#### Task brief:
Lines from the one containing "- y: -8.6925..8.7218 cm" through the last line of the material below: print these exactly, and only these.

#### Source material:
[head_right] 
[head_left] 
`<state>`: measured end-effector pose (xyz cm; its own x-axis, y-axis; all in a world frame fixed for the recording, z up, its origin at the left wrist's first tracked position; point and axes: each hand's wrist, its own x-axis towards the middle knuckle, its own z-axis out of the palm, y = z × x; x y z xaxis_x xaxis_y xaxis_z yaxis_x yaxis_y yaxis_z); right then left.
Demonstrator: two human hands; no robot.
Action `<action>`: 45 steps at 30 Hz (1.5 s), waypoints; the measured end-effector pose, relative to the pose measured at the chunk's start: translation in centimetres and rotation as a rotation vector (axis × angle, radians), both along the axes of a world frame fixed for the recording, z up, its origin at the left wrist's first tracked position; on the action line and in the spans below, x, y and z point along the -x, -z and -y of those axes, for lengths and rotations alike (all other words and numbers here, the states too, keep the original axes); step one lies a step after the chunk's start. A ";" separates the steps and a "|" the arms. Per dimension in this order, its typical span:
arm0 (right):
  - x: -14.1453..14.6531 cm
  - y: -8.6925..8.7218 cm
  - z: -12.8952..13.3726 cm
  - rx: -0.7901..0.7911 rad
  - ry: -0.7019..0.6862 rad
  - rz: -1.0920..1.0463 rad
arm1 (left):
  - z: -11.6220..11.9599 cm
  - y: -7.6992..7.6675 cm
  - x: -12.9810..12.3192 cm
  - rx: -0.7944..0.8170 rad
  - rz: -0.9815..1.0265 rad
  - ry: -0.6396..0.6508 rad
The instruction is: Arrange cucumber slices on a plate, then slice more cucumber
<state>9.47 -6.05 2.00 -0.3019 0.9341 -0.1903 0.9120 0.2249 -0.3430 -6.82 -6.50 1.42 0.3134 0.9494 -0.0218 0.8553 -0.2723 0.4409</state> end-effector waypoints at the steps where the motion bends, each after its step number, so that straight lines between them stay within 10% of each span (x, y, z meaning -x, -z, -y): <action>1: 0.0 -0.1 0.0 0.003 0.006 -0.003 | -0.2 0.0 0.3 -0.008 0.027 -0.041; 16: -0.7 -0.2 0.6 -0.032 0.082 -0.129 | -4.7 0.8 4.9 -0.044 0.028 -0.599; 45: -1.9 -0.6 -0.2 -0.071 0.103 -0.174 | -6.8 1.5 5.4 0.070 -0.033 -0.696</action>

#### Output for this task:
  - y: -8.6925..8.7218 cm
  - z: -12.8952..13.3726 cm
  - rx: -0.7901..0.7911 rad
  - ry: -0.7019..0.6862 rad
  - rz: -1.0920..1.0463 rad
arm1 (left):
  - z: -11.6220..11.9599 cm
  - y: -7.6992..7.6675 cm
  - x: -12.9810..12.3192 cm
  - rx: -0.7944..0.8170 rad
  - rz: -0.9815..1.0265 rad
  - ry: -0.6396..0.6508 rad
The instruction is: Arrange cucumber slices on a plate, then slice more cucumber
<state>9.47 -6.05 2.00 -0.3019 0.9341 -0.1903 0.9120 0.2249 -0.3430 -6.82 -6.50 1.42 0.3134 0.9494 -0.0218 0.8553 -0.2723 0.4409</state> end-effector waypoints at the steps where the motion bends, each after its step number, so that straight lines between them stay within 10% of each span (x, y, z meaning -x, -z, -y): <action>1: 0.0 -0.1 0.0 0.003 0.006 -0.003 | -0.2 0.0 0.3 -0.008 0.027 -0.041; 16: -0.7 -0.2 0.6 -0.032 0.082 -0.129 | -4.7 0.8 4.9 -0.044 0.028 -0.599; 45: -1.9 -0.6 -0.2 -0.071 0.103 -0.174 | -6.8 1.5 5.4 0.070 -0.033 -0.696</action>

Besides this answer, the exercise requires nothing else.